(What you need to do)
Faithfully repeat all of the records, as they are written below.

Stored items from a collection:
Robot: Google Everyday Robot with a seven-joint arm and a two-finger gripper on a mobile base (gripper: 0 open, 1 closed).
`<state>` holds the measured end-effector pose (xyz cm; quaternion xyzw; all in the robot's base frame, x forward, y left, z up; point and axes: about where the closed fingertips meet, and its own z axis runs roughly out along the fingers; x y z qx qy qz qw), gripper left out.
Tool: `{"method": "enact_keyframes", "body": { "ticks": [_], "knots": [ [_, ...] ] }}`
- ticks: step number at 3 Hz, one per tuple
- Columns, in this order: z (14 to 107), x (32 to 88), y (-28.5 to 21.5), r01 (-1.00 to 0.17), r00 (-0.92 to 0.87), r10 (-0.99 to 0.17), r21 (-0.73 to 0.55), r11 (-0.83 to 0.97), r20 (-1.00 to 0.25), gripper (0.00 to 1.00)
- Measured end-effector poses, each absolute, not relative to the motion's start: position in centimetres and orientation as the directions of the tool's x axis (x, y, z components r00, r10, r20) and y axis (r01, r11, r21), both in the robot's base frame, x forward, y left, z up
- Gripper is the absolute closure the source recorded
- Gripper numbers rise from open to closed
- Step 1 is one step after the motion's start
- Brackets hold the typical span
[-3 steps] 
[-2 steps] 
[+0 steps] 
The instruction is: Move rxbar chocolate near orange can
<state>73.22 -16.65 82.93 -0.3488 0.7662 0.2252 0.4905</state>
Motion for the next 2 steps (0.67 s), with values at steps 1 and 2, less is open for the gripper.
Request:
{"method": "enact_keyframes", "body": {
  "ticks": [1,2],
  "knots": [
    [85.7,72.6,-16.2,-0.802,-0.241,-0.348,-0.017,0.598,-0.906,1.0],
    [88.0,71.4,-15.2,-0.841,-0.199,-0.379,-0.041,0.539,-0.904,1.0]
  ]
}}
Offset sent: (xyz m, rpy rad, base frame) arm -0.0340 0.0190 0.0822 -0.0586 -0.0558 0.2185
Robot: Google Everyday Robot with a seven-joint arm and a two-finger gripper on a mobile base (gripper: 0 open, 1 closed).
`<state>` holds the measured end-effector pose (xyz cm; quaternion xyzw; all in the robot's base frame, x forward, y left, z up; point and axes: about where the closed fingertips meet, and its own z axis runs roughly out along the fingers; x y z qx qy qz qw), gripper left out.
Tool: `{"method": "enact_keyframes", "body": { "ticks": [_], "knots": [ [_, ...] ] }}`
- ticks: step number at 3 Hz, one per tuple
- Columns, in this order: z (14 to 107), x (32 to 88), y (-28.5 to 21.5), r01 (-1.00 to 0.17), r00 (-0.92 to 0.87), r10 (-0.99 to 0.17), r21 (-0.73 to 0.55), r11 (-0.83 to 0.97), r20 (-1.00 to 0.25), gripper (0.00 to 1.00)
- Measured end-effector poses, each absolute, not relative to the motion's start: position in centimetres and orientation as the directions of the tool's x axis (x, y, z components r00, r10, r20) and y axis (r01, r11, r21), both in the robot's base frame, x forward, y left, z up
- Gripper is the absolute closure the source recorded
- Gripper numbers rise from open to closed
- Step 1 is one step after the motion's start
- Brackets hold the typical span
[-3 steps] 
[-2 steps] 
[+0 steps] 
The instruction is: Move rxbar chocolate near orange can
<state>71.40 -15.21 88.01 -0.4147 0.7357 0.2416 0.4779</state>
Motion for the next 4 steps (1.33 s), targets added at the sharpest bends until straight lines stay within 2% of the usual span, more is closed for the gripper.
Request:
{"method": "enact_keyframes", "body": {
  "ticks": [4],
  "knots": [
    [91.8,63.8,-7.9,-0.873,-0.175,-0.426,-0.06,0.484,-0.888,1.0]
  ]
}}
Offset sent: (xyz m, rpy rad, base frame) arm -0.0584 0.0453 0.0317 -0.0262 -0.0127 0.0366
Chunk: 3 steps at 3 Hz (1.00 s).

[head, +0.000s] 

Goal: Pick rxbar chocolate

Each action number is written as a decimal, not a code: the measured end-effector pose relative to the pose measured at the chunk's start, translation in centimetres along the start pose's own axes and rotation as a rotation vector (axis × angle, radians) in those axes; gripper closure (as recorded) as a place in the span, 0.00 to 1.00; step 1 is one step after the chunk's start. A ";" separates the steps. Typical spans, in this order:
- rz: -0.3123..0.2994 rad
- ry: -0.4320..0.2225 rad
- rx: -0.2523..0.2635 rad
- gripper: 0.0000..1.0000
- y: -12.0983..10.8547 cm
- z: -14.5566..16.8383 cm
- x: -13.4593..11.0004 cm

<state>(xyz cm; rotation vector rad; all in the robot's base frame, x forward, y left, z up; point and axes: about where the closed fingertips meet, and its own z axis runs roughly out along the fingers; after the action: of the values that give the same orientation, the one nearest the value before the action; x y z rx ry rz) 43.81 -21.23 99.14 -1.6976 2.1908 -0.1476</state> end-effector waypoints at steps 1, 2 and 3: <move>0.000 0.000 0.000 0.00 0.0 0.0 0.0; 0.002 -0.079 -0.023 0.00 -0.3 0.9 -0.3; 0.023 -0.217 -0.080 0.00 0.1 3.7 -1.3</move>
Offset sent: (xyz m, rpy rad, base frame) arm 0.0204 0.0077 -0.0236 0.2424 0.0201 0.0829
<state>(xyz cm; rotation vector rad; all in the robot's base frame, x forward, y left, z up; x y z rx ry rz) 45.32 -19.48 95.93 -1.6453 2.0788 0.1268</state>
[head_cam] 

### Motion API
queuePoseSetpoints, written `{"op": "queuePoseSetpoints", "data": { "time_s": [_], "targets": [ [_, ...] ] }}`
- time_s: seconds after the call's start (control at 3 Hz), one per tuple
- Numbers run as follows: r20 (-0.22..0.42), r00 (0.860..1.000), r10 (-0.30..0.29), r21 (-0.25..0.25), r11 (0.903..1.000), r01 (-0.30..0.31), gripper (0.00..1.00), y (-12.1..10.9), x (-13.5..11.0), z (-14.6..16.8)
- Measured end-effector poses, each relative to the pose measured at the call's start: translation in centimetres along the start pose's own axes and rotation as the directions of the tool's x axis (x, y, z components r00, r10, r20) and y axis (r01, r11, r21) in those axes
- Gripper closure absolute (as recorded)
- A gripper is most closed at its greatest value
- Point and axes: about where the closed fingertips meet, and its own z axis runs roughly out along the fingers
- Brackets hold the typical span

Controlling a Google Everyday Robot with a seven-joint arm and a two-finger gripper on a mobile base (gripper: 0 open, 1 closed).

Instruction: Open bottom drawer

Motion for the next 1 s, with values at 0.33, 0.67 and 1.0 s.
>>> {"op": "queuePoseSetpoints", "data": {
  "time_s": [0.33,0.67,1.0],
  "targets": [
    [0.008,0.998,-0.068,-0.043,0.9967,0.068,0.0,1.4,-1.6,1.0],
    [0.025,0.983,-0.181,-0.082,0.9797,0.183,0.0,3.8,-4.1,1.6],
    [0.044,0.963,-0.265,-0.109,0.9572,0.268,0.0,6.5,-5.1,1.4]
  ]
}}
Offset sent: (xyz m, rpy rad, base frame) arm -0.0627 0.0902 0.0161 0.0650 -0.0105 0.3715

(Result of this task)
Robot: Google Everyday Robot with a seven-joint arm and a two-finger gripper on a mobile base (gripper: 0 open, 1 closed).
`<state>` holds the measured end-effector pose (xyz cm; quaternion xyzw; all in the robot's base frame, x forward, y left, z up; point and axes: about where the closed fingertips meet, and its own z axis runs roughly out along the fingers; x y z qx qy qz qw), gripper left out.
Tool: `{"method": "enact_keyframes", "body": { "ticks": [_], "knots": [ [_, ...] ] }}`
- ticks: step number at 3 Hz, one per tuple
- Columns, in this order: z (14 to 107), x (32 to 88), y (-28.5 to 21.5), r01 (-1.00 to 0.17), r00 (-0.92 to 0.87), r10 (-0.99 to 0.17), r21 (-0.73 to 0.55), r11 (-0.83 to 0.97), r20 (-1.00 to 0.25), gripper (0.00 to 1.00)
- Measured end-effector poses, each absolute, not relative to the motion's start: position in centimetres and orientation as the directions of the tool's x axis (x, y, z components r00, r10, r20) and y axis (r01, r11, r21), both in the robot's base frame, x forward, y left, z up
- Gripper is the absolute closure the source recorded
- Gripper numbers rise from open to closed
- Step 1 is one step after the motion's start
- Brackets hold the typical span
[-3 steps] 
[-2 steps] 
[+0 steps] 
The instruction is: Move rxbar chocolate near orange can
<state>73.22 -16.65 82.93 -0.3488 0.7662 0.2252 0.4905</state>
Motion for the next 2 steps (0.67 s), with values at steps 1 and 2, less is open for the gripper.
Request:
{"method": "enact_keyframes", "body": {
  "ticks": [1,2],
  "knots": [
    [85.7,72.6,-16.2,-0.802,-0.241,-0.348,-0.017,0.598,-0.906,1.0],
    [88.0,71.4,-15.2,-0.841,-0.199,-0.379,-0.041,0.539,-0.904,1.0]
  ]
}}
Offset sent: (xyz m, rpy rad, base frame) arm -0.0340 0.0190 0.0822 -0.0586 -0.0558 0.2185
Robot: Google Everyday Robot with a seven-joint arm and a two-finger gripper on a mobile base (gripper: 0 open, 1 closed).
`<state>` holds the measured end-effector pose (xyz cm; quaternion xyzw; all in the robot's base frame, x forward, y left, z up; point and axes: about where the closed fingertips meet, and its own z axis runs roughly out along the fingers; x y z qx qy qz qw), gripper left out.
Tool: `{"method": "enact_keyframes", "body": { "ticks": [_], "knots": [ [_, ...] ] }}`
- ticks: step number at 3 Hz, one per tuple
- Columns, in this order: z (14 to 107), x (32 to 88), y (-28.5 to 21.5), r01 (-1.00 to 0.17), r00 (-0.92 to 0.87), r10 (-0.99 to 0.17), r21 (-0.73 to 0.55), r11 (-0.83 to 0.97), r20 (-1.00 to 0.25), gripper (0.00 to 1.00)
- Measured end-effector poses, each absolute, not relative to the motion's start: position in centimetres and orientation as the directions of the tool's x axis (x, y, z components r00, r10, r20) and y axis (r01, r11, r21), both in the robot's base frame, x forward, y left, z up
- Gripper is the absolute closure the source recorded
- Gripper numbers rise from open to closed
- Step 1 is one step after the motion's start
- Brackets hold the typical span
[-3 steps] 
[-2 steps] 
[+0 steps] 
The instruction is: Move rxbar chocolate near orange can
<state>71.40 -15.21 88.01 -0.4147 0.7357 0.2416 0.4779</state>
Motion for the next 4 steps (1.33 s), targets added at the sharpest bends until straight lines stay within 2% of the usual span, more is closed for the gripper.
Request:
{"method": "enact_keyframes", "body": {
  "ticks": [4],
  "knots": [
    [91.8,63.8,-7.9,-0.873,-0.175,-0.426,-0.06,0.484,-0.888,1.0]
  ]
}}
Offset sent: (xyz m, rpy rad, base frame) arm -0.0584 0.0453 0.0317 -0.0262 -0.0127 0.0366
Chunk: 3 steps at 3 Hz (1.00 s).

[head, +0.000s] 

Goal: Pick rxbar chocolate

Each action number is written as a decimal, not a code: the measured end-effector pose relative to the pose measured at the chunk's start, translation in centimetres along the start pose's own axes and rotation as a rotation vector (axis × angle, radians) in those axes; gripper closure (as recorded) as a place in the span, 0.00 to 1.00; step 1 is one step after the chunk's start. A ";" separates the steps. Typical spans, in this order:
- rz: -0.3123..0.2994 rad
- ry: -0.4320..0.2225 rad
- rx: -0.2523..0.2635 rad
- gripper: 0.0000..1.0000
- y: -12.0983..10.8547 cm
- z: -14.5566..16.8383 cm
- x: -13.4593..11.0004 cm

<state>(xyz cm; rotation vector rad; all in the robot's base frame, x forward, y left, z up; point and axes: about where the closed fingertips meet, and its own z axis runs roughly out along the fingers; after the action: of the values that give the same orientation, the one nearest the value before the action; x y z rx ry rz) 43.81 -21.23 99.14 -1.6976 2.1908 -0.1476</state> end-effector waypoints at steps 1, 2 and 3: <move>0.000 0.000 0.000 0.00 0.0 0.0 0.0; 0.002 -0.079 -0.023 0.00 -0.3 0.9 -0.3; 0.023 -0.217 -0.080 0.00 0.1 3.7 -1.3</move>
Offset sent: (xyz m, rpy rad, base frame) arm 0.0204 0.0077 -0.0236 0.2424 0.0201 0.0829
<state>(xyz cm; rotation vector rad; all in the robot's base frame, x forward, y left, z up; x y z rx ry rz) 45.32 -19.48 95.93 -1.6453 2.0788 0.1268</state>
[head_cam] 

### Motion API
queuePoseSetpoints, written `{"op": "queuePoseSetpoints", "data": { "time_s": [_], "targets": [ [_, ...] ] }}`
- time_s: seconds after the call's start (control at 3 Hz), one per tuple
- Numbers run as follows: r20 (-0.22..0.42), r00 (0.860..1.000), r10 (-0.30..0.29), r21 (-0.25..0.25), r11 (0.903..1.000), r01 (-0.30..0.31), gripper (0.00..1.00), y (-12.1..10.9), x (-13.5..11.0), z (-14.6..16.8)
- Measured end-effector poses, each relative to the pose measured at the call's start: translation in centimetres along the start pose's own axes and rotation as the directions of the tool's x axis (x, y, z components r00, r10, r20) and y axis (r01, r11, r21) in those axes
- Gripper closure absolute (as recorded)
- A gripper is most closed at its greatest value
- Point and axes: about where the closed fingertips meet, and its own z axis runs roughly out along the fingers
- Brackets hold the typical span

Controlling a Google Everyday Robot with a seven-joint arm and a two-finger gripper on a mobile base (gripper: 0 open, 1 closed).

Instruction: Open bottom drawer

Motion for the next 1 s, with values at 0.33, 0.67 and 1.0 s.
>>> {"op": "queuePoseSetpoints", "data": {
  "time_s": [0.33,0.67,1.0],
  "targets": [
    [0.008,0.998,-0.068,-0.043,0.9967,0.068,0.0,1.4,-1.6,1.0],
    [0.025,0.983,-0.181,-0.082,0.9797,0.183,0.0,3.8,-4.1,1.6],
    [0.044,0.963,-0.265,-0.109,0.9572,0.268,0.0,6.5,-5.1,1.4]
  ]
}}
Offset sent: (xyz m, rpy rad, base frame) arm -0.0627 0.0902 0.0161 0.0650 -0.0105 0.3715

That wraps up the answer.